Exercise instructions:
From the listing below, extract every line in which the word "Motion" appears.

__________

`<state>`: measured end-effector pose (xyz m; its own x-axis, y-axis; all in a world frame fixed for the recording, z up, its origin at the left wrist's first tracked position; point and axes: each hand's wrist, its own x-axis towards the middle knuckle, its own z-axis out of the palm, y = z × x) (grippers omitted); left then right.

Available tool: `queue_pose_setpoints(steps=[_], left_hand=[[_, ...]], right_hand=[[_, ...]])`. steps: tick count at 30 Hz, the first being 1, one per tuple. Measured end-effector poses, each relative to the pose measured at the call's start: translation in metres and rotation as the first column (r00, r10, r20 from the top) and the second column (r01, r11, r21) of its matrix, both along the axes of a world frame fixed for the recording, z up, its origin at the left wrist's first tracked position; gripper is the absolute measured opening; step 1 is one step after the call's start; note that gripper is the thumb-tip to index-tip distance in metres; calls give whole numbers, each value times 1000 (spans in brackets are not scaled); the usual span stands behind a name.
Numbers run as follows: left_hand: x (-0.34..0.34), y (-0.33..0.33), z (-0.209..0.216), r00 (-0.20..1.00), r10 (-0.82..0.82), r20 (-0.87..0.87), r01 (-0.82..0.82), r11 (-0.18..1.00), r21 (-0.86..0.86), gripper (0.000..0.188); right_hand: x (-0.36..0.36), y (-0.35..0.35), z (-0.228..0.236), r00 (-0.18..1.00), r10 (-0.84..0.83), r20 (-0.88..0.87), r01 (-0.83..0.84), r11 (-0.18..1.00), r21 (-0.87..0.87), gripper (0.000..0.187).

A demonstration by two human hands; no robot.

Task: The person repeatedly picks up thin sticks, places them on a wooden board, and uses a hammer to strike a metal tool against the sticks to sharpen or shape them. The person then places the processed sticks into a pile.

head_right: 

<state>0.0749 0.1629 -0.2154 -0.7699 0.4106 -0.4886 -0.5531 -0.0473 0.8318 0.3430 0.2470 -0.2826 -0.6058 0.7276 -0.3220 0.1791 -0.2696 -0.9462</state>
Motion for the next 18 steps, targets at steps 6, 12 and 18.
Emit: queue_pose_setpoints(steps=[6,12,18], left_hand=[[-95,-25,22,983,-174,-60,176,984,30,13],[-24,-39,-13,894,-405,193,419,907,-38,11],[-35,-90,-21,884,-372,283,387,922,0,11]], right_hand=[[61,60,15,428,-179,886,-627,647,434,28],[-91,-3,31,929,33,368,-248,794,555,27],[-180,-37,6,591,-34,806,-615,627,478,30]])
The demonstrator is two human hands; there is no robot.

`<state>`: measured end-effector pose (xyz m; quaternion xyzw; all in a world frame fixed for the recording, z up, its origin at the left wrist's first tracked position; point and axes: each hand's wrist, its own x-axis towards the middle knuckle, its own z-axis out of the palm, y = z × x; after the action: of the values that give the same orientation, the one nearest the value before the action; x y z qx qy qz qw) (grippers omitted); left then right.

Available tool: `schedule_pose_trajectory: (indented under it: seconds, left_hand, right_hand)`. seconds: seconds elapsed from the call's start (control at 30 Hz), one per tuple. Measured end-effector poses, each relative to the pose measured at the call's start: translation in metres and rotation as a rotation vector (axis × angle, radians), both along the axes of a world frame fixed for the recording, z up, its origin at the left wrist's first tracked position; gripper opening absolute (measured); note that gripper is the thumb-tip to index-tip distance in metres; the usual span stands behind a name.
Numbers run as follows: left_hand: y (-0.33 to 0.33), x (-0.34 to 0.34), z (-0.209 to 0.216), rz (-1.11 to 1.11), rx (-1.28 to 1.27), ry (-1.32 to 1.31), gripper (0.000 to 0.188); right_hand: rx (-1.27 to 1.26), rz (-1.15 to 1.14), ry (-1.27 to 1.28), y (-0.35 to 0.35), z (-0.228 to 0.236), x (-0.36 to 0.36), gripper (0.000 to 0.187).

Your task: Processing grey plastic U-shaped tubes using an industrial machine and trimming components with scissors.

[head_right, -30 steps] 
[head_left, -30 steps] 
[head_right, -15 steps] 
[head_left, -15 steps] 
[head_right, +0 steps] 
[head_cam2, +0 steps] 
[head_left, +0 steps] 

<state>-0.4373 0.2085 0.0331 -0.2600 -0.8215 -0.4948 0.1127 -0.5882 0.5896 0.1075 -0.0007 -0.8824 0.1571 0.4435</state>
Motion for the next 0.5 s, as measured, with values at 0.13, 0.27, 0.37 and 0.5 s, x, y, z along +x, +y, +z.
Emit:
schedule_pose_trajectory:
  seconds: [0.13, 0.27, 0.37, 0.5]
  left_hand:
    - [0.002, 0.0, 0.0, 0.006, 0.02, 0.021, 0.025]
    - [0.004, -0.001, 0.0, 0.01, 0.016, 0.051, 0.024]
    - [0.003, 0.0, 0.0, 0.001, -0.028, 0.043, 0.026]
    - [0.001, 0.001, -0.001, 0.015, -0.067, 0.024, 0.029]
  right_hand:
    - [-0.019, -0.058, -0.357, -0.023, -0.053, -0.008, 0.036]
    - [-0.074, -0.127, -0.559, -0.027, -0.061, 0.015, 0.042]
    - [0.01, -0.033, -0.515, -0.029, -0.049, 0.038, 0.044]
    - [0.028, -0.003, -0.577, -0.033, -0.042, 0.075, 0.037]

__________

Result:
Motion for the next 18 steps, targets at steps 6, 12 and 18.
Motion for the next 0.5 s, as measured, with values at 0.13, 0.27, 0.37 and 0.5 s, x, y, z along +x, +y, +z.

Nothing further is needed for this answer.